▸ **WORK REQUEST**: Copy exactly. Begin with the line that contains "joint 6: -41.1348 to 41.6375" and stop after the last line of the records.

▸ **ENTRIES SHOWN**:
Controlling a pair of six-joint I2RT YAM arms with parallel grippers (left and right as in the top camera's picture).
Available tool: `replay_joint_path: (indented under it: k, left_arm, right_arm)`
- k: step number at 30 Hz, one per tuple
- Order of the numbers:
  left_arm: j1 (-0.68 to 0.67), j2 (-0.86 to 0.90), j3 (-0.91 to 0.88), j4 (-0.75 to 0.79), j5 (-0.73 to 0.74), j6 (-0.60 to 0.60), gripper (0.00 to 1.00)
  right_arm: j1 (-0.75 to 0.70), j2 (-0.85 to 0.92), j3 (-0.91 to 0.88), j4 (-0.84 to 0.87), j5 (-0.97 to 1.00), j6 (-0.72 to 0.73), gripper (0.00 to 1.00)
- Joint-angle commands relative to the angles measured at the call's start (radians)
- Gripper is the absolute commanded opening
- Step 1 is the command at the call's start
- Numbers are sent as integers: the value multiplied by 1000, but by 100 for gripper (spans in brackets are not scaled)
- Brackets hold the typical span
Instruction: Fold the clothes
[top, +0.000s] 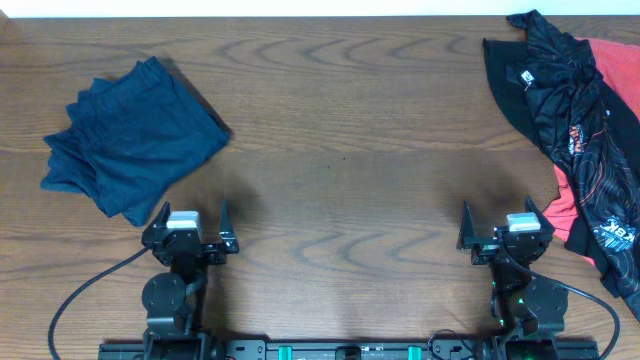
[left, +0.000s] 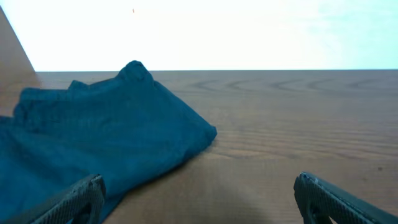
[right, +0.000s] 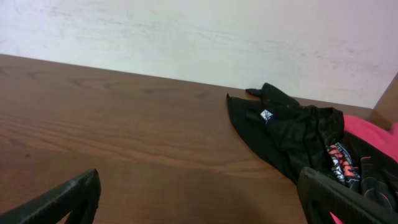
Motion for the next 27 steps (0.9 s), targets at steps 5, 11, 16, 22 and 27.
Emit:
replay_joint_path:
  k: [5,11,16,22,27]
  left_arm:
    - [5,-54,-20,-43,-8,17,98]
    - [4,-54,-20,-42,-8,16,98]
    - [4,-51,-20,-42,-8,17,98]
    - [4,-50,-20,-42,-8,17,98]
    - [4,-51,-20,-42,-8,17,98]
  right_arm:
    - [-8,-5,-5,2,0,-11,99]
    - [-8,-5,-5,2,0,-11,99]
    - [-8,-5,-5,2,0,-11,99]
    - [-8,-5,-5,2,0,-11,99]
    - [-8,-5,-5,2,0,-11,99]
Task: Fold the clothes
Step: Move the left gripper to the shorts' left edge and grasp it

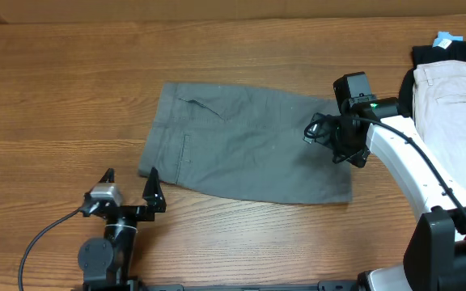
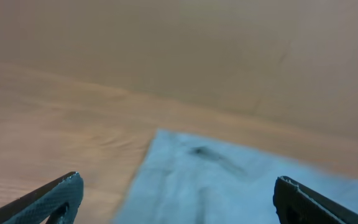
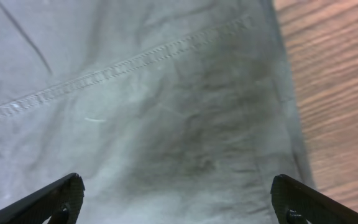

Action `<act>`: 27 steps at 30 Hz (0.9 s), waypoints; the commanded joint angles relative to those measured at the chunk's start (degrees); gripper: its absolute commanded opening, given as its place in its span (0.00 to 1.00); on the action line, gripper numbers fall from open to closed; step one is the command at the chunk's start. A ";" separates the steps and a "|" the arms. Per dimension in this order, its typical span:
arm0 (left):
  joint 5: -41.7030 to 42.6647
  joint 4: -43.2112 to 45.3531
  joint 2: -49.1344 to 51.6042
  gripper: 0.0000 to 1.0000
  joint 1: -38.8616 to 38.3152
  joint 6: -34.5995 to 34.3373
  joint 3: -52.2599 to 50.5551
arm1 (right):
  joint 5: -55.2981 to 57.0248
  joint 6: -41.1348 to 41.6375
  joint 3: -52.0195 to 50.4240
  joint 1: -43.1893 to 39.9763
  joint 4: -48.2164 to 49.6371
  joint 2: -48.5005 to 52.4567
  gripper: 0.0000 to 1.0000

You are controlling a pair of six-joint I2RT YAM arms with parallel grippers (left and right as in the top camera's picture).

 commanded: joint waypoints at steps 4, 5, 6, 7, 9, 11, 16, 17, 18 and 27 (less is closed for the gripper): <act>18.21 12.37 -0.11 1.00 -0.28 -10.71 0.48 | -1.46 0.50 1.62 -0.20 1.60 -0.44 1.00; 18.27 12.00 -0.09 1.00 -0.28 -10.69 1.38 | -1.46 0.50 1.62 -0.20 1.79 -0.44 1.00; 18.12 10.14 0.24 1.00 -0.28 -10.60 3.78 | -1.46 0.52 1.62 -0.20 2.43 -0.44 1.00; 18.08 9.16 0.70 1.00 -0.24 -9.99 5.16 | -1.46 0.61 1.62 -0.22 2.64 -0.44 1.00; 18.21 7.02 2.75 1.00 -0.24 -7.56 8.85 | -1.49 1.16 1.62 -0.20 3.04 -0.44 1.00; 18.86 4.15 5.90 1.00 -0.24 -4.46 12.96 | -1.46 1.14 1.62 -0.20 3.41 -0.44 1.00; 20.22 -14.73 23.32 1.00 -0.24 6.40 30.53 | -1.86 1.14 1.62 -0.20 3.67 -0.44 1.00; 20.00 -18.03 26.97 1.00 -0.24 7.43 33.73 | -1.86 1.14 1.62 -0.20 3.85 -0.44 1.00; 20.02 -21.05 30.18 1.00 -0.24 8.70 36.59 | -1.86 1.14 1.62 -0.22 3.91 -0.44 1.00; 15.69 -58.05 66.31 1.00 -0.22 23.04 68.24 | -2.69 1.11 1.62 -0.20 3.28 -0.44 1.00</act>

▸ **REPLY TO THE EXERCISE**:
  joint 6: -41.1348 to 41.6375
  joint 3: -52.0195 to 50.4240
  joint 1: -43.1893 to 39.9763
  joint 4: -48.2164 to 49.6371
  joint 2: -48.5005 to 52.4567
  gripper: 0.0000 to 1.0000

You are controlling a pair of six-joint I2RT YAM arms with parallel grippers (left and right as in the top camera's picture).

 commanded: joint waypoints at steps 4, 5, 6, 7, 9, 11, 16, 17, 18 and 27 (less is closed for the gripper): <act>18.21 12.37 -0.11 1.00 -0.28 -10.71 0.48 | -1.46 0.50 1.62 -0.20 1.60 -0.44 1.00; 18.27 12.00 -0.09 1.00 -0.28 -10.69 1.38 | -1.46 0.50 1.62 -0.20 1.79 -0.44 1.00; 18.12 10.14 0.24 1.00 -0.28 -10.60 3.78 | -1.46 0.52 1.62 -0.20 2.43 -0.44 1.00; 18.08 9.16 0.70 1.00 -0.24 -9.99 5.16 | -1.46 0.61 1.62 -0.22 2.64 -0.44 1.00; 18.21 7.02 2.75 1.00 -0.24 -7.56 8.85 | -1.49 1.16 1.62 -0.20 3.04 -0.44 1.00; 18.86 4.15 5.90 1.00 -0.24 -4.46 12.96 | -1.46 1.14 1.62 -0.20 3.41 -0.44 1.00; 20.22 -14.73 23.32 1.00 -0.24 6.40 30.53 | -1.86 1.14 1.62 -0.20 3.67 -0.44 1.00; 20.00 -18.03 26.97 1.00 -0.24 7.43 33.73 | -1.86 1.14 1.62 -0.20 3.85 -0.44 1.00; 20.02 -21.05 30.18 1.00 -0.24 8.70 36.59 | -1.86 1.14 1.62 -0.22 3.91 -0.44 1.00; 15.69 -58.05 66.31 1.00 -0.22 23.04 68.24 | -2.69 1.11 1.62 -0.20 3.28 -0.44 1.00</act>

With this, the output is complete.